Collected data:
☆ ☆ ☆
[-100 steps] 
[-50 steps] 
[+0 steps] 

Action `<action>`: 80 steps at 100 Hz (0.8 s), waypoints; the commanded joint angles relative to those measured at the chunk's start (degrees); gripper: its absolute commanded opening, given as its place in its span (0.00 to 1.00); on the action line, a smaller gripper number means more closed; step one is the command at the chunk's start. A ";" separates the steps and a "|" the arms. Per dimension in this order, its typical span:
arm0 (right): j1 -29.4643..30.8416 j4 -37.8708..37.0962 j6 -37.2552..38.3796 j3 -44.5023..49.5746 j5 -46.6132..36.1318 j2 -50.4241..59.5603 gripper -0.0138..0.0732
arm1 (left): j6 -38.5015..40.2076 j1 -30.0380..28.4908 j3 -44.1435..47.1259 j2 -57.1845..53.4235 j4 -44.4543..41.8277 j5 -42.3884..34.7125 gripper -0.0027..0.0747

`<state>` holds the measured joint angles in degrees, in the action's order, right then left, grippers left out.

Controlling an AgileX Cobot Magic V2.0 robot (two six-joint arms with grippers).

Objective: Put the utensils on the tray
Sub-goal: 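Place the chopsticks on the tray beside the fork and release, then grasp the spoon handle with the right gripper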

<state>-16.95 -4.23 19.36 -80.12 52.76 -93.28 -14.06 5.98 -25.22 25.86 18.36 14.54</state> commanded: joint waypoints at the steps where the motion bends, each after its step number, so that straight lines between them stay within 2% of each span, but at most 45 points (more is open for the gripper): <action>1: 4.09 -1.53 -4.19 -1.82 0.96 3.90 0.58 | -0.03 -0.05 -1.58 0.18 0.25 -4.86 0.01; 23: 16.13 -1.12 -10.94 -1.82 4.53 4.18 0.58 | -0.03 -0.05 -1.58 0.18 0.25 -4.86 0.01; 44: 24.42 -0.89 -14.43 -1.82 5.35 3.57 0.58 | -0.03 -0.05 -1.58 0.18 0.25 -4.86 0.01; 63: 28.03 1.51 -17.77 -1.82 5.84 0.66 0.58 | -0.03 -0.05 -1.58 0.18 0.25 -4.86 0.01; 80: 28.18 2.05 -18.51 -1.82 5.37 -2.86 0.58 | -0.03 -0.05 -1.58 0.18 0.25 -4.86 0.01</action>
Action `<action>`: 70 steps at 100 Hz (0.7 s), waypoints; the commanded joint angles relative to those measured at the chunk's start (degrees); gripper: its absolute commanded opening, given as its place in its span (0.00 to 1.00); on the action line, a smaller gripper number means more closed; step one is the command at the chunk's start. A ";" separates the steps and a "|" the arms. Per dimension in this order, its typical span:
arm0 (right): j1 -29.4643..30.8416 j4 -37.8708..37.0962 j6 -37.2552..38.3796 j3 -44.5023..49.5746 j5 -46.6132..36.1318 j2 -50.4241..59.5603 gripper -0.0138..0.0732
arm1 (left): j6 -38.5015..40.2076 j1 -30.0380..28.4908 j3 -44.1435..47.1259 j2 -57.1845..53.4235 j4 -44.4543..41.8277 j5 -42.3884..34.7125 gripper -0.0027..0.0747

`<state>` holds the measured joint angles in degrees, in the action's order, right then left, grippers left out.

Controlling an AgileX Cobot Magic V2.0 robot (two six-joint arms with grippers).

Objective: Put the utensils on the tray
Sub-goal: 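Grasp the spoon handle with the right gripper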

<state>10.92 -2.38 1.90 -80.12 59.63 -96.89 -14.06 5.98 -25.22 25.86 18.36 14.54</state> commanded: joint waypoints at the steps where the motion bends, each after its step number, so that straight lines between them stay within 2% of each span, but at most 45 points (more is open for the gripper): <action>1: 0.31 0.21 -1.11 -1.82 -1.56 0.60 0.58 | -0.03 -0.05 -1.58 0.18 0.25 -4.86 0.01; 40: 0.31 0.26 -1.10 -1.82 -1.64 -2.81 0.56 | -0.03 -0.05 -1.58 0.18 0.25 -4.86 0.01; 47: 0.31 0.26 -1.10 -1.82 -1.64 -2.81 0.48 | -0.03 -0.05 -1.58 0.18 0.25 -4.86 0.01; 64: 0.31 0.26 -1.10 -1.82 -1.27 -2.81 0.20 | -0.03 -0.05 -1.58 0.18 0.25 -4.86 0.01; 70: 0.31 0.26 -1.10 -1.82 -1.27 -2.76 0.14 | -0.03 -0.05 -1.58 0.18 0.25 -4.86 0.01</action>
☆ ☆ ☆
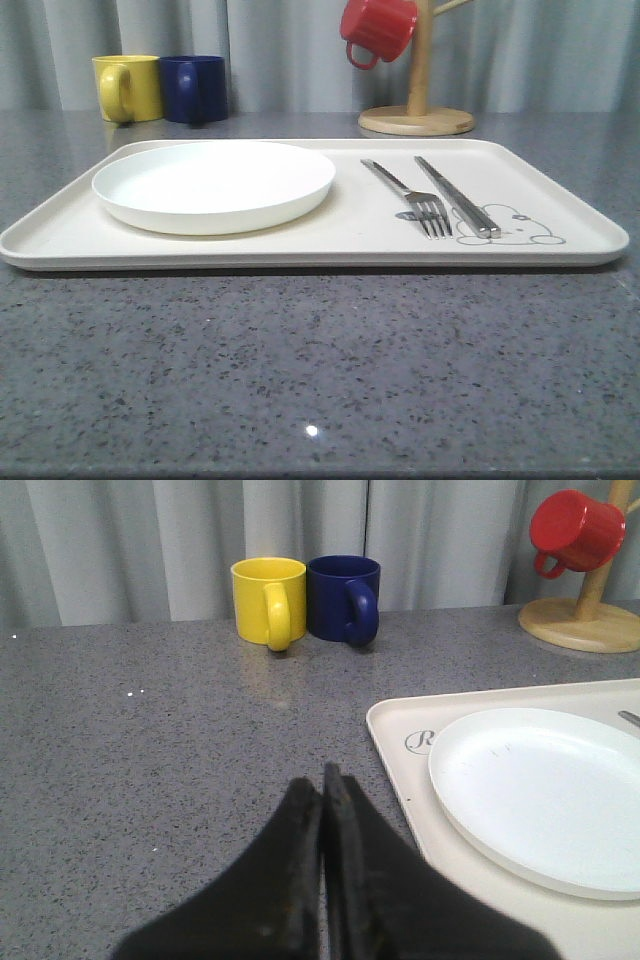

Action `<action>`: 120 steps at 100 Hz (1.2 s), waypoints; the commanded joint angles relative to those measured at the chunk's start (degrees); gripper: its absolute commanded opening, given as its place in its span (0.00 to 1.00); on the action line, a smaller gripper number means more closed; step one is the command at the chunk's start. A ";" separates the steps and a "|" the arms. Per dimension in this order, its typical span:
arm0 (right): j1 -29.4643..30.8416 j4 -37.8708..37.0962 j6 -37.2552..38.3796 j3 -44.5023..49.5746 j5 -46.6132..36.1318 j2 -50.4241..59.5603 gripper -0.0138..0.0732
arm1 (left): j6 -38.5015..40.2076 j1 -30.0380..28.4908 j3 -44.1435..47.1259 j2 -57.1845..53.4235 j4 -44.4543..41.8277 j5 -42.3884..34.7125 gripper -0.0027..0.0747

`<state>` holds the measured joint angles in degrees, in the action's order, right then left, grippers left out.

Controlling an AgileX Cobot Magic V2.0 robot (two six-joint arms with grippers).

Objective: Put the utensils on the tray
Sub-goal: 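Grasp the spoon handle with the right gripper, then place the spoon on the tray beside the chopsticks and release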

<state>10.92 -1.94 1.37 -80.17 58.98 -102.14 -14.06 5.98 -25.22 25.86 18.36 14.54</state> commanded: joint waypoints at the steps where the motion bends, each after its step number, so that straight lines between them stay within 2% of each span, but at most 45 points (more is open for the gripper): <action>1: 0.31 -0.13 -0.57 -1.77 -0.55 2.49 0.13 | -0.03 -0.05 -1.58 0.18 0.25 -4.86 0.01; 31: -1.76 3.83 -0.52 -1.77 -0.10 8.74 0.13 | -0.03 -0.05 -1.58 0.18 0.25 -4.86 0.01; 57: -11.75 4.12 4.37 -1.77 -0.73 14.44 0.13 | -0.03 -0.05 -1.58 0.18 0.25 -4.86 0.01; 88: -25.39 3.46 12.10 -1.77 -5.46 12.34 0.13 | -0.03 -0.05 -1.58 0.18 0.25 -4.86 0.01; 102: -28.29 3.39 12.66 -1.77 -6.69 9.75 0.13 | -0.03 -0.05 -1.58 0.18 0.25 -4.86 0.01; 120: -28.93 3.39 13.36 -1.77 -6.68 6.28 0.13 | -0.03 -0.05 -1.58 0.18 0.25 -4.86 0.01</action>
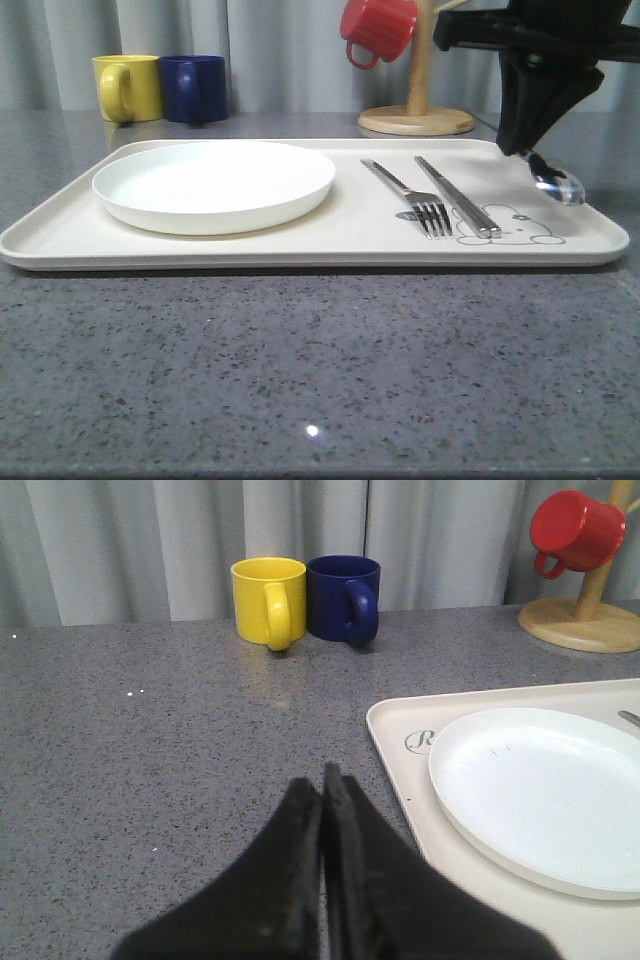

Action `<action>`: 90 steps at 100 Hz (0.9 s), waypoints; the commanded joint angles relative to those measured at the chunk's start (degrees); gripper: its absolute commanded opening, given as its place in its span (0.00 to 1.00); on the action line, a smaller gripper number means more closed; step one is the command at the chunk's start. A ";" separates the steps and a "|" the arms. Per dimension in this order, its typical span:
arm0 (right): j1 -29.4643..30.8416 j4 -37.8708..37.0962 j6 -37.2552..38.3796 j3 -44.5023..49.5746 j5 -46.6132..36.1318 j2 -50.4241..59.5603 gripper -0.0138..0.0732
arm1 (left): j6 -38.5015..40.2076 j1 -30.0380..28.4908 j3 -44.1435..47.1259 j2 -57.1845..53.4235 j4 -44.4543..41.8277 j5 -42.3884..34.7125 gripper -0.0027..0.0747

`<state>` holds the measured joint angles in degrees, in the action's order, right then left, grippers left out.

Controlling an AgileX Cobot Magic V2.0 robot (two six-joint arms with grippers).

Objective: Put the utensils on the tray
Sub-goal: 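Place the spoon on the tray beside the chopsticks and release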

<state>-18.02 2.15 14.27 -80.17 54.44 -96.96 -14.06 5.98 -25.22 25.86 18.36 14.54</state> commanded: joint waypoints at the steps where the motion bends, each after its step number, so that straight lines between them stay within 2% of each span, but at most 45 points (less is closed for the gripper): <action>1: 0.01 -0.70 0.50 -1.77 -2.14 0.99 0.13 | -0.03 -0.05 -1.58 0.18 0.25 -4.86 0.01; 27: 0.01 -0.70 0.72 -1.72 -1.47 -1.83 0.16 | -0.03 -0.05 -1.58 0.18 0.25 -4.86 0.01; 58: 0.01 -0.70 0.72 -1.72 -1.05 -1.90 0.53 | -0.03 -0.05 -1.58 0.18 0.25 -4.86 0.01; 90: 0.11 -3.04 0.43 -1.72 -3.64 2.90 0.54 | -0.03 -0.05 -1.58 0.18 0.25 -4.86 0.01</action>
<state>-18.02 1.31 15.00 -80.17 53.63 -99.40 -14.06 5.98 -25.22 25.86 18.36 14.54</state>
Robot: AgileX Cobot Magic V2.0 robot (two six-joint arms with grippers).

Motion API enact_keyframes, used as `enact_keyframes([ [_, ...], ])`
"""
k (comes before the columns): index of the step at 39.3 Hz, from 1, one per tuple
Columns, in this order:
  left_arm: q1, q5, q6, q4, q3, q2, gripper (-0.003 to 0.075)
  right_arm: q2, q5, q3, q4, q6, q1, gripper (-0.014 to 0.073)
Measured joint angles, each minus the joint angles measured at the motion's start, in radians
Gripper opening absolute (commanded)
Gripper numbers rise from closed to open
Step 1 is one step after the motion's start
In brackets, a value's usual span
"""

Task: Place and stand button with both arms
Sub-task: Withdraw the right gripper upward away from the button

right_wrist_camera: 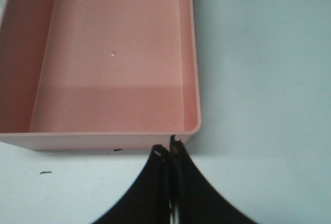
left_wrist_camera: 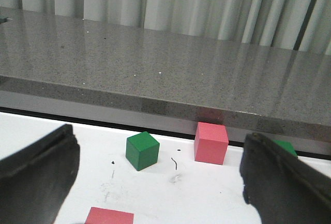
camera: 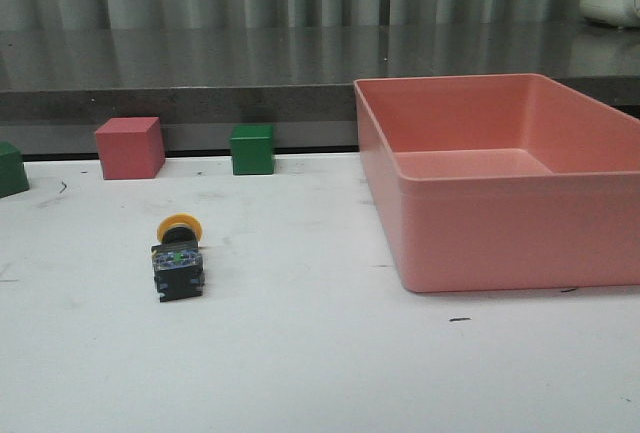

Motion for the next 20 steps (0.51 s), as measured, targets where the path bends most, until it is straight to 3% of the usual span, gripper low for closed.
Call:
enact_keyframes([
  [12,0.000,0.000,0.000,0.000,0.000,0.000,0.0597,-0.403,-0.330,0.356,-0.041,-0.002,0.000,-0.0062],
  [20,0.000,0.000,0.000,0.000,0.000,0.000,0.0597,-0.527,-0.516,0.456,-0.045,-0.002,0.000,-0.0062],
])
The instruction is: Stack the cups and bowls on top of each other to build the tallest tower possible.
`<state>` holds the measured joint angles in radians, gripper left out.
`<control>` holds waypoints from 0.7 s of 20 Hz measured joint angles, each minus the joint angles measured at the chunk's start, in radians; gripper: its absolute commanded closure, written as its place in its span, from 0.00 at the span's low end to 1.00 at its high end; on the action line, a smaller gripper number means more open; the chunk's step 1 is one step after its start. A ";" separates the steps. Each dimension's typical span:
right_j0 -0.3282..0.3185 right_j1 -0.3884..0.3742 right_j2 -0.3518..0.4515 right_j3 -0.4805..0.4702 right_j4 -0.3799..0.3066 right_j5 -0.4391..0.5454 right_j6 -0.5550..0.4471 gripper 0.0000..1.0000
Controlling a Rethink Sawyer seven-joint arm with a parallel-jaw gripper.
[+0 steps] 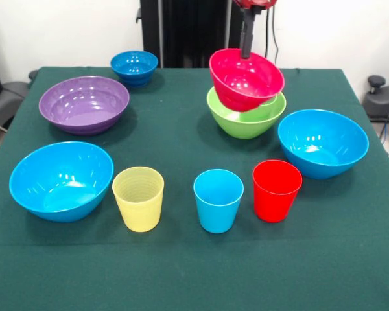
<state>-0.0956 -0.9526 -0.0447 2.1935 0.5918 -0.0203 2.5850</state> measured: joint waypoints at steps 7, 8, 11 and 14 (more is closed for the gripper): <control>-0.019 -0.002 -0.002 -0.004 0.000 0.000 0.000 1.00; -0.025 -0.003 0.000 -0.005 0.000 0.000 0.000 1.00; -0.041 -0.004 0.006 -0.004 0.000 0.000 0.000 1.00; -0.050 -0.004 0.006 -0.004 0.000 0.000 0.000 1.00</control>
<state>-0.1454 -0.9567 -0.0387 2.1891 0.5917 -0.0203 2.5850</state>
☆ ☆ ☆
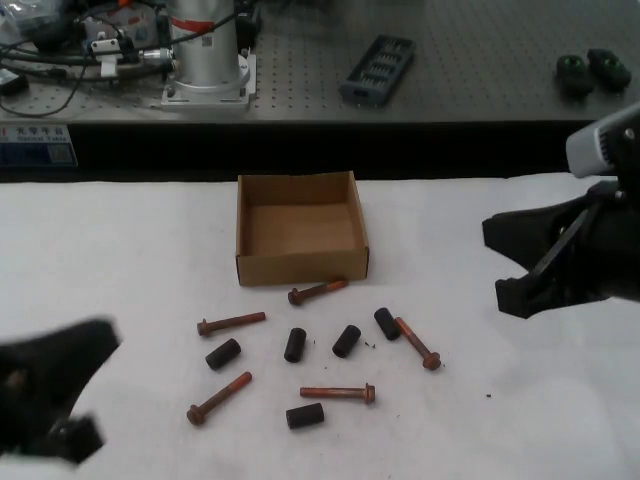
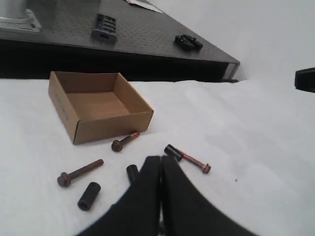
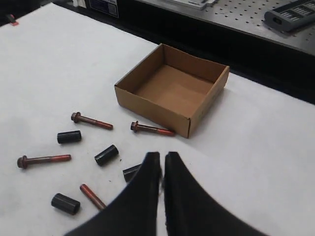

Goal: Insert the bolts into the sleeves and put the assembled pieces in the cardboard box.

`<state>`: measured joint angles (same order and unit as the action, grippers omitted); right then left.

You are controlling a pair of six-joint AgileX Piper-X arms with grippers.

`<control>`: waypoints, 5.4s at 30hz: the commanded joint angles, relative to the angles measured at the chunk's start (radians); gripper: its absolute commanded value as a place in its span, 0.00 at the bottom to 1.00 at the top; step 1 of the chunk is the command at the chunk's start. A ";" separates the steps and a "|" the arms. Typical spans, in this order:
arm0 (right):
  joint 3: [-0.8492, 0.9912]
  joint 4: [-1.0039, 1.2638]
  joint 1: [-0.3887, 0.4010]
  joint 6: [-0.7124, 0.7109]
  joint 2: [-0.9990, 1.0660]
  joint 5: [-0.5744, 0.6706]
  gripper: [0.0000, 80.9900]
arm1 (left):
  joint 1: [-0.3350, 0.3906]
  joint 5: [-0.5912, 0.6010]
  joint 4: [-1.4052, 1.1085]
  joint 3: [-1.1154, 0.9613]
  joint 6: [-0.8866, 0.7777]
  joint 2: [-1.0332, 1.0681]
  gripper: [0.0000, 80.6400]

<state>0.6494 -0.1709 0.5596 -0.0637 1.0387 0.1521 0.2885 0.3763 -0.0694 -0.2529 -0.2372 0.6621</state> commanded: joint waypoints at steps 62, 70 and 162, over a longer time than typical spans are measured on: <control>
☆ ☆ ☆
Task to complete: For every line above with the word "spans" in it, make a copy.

Reply to the exercise:
`<control>`: waypoints, 5.4s at 30hz: the commanded joint angles, relative to the angles measured at the chunk's start (radians); gripper: its absolute commanded value as a place in its span, 0.00 at the bottom to 1.00 at the top; step 1 of the chunk is the command at the chunk's start. A ";" separates the steps and a "|" the arms. Typical spans, in this order:
<state>0.6494 -0.1709 0.5596 -0.0637 1.0387 0.1521 0.2885 0.3763 -0.0694 -0.2529 -0.2372 0.6621</state> commanded: joint waypoints at steps 62, 70 and 162, over a longer time than typical spans are measured on: <control>

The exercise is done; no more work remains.